►
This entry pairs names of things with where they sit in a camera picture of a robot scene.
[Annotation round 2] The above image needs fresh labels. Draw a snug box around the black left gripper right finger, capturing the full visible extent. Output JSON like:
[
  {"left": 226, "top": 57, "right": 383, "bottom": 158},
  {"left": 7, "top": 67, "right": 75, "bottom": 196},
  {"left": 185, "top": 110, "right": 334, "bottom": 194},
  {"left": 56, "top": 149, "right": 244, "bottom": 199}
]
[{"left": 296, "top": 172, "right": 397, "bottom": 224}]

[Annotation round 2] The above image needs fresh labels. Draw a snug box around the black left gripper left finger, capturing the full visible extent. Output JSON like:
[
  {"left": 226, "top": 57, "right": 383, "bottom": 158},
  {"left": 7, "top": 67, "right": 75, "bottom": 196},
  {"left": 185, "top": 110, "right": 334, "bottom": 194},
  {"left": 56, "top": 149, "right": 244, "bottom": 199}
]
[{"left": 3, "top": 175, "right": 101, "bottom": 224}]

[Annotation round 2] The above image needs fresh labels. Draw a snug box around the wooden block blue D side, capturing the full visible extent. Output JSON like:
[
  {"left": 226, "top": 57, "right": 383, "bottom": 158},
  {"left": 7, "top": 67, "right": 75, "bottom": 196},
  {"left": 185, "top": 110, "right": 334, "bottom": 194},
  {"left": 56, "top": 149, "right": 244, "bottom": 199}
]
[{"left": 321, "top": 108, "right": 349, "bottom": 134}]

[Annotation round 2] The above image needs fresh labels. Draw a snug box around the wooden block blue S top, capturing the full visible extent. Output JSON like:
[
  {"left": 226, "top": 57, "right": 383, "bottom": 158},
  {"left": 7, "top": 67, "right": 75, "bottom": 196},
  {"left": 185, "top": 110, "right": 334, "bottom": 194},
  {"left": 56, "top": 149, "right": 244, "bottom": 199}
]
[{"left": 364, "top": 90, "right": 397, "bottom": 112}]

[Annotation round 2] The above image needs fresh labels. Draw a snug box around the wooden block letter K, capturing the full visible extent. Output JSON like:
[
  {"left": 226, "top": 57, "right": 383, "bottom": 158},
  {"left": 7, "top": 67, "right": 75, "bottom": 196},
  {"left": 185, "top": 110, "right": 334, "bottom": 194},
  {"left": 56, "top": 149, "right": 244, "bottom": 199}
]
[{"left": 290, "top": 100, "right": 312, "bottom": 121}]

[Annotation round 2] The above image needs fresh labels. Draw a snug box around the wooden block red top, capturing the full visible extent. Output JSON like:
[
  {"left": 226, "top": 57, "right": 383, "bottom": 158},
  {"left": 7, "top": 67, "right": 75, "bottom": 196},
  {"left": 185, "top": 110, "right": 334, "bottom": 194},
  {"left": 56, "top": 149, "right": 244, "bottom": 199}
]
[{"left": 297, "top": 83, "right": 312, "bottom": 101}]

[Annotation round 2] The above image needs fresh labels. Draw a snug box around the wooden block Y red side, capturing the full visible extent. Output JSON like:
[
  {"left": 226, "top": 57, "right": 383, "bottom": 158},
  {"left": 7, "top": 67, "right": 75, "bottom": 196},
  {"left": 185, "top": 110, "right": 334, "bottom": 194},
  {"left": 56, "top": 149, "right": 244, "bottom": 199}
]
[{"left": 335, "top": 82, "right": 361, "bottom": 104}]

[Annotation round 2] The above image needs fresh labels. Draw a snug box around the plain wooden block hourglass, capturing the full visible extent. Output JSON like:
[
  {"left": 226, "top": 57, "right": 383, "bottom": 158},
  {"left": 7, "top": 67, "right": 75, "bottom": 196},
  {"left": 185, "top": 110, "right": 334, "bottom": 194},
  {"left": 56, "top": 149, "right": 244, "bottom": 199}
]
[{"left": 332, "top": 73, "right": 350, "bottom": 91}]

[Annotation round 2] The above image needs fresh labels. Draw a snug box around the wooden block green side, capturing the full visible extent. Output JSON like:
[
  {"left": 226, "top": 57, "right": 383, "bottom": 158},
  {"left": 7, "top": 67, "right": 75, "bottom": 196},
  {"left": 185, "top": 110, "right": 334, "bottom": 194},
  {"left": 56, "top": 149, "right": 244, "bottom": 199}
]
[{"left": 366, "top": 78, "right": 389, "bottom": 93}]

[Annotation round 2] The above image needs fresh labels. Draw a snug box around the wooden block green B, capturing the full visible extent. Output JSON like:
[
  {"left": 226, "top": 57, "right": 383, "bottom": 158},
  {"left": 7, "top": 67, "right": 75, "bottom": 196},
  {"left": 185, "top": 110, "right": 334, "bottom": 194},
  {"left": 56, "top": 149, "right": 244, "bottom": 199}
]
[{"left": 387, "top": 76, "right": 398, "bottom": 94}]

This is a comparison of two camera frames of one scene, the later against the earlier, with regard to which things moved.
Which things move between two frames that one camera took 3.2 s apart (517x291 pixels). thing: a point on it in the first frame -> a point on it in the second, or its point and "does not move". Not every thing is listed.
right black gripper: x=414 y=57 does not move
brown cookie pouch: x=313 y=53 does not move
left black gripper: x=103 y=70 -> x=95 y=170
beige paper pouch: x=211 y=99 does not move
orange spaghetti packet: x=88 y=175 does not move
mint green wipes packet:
◄
(What you will do) Above are some records. Print them all exactly.

(Answer section)
This entry pairs names of things with where they sit in a camera picture of a robot scene.
[Annotation round 2] The above image needs fresh labels. Draw a snug box around the black left gripper right finger, capturing the full visible extent. Output JSON like:
[
  {"left": 226, "top": 57, "right": 383, "bottom": 158},
  {"left": 7, "top": 67, "right": 75, "bottom": 196},
  {"left": 185, "top": 110, "right": 334, "bottom": 194},
  {"left": 56, "top": 149, "right": 244, "bottom": 199}
]
[{"left": 296, "top": 172, "right": 397, "bottom": 224}]

[Annotation round 2] The above image needs fresh labels. Draw a snug box around the black left gripper left finger, capturing the full visible extent. Output JSON like:
[
  {"left": 226, "top": 57, "right": 383, "bottom": 158},
  {"left": 7, "top": 67, "right": 75, "bottom": 196},
  {"left": 185, "top": 110, "right": 334, "bottom": 194},
  {"left": 56, "top": 149, "right": 244, "bottom": 199}
]
[{"left": 3, "top": 175, "right": 101, "bottom": 224}]

[Annotation round 2] The above image needs fresh labels. Draw a snug box around the wooden block blue D side, capturing the full visible extent. Output JSON like:
[
  {"left": 226, "top": 57, "right": 383, "bottom": 158},
  {"left": 7, "top": 67, "right": 75, "bottom": 196},
  {"left": 185, "top": 110, "right": 334, "bottom": 194},
  {"left": 56, "top": 149, "right": 244, "bottom": 199}
]
[{"left": 321, "top": 108, "right": 349, "bottom": 134}]

[Annotation round 2] The above image needs fresh labels. Draw a snug box around the wooden block blue S top, capturing the full visible extent. Output JSON like:
[
  {"left": 226, "top": 57, "right": 383, "bottom": 158},
  {"left": 7, "top": 67, "right": 75, "bottom": 196},
  {"left": 185, "top": 110, "right": 334, "bottom": 194},
  {"left": 56, "top": 149, "right": 244, "bottom": 199}
]
[{"left": 364, "top": 90, "right": 397, "bottom": 112}]

[Annotation round 2] The above image needs fresh labels. Draw a snug box around the wooden block letter K, capturing the full visible extent. Output JSON like:
[
  {"left": 226, "top": 57, "right": 383, "bottom": 158},
  {"left": 7, "top": 67, "right": 75, "bottom": 196},
  {"left": 185, "top": 110, "right": 334, "bottom": 194},
  {"left": 56, "top": 149, "right": 244, "bottom": 199}
]
[{"left": 290, "top": 100, "right": 312, "bottom": 121}]

[Annotation round 2] The above image needs fresh labels. Draw a snug box around the wooden block red top, capturing the full visible extent. Output JSON like:
[
  {"left": 226, "top": 57, "right": 383, "bottom": 158},
  {"left": 7, "top": 67, "right": 75, "bottom": 196},
  {"left": 185, "top": 110, "right": 334, "bottom": 194},
  {"left": 56, "top": 149, "right": 244, "bottom": 199}
]
[{"left": 297, "top": 83, "right": 312, "bottom": 101}]

[Annotation round 2] The above image needs fresh labels. Draw a snug box around the wooden block Y red side, capturing the full visible extent. Output JSON like:
[
  {"left": 226, "top": 57, "right": 383, "bottom": 158},
  {"left": 7, "top": 67, "right": 75, "bottom": 196},
  {"left": 185, "top": 110, "right": 334, "bottom": 194},
  {"left": 56, "top": 149, "right": 244, "bottom": 199}
]
[{"left": 335, "top": 82, "right": 361, "bottom": 104}]

[Annotation round 2] The above image needs fresh labels. Draw a snug box around the plain wooden block hourglass, capturing the full visible extent. Output JSON like:
[
  {"left": 226, "top": 57, "right": 383, "bottom": 158},
  {"left": 7, "top": 67, "right": 75, "bottom": 196},
  {"left": 185, "top": 110, "right": 334, "bottom": 194},
  {"left": 56, "top": 149, "right": 244, "bottom": 199}
]
[{"left": 332, "top": 73, "right": 350, "bottom": 91}]

[Annotation round 2] The above image needs fresh labels. Draw a snug box around the wooden block green side, capturing the full visible extent. Output JSON like:
[
  {"left": 226, "top": 57, "right": 383, "bottom": 158},
  {"left": 7, "top": 67, "right": 75, "bottom": 196},
  {"left": 185, "top": 110, "right": 334, "bottom": 194},
  {"left": 56, "top": 149, "right": 244, "bottom": 199}
]
[{"left": 366, "top": 78, "right": 389, "bottom": 93}]

[Annotation round 2] The above image needs fresh labels. Draw a snug box around the wooden block green B, capturing the full visible extent. Output JSON like:
[
  {"left": 226, "top": 57, "right": 383, "bottom": 158},
  {"left": 7, "top": 67, "right": 75, "bottom": 196},
  {"left": 185, "top": 110, "right": 334, "bottom": 194},
  {"left": 56, "top": 149, "right": 244, "bottom": 199}
]
[{"left": 387, "top": 76, "right": 398, "bottom": 94}]

This is a comparison of two camera frames of one scene, the later against the earlier, with regard to which things moved.
Which things move between two frames that one camera took 3.2 s apart (517x291 pixels). thing: a point on it in the first frame -> a point on it in the second, or its point and "does not move". Not every thing is listed.
right black gripper: x=414 y=57 does not move
brown cookie pouch: x=313 y=53 does not move
left black gripper: x=103 y=70 -> x=95 y=170
beige paper pouch: x=211 y=99 does not move
orange spaghetti packet: x=88 y=175 does not move
mint green wipes packet:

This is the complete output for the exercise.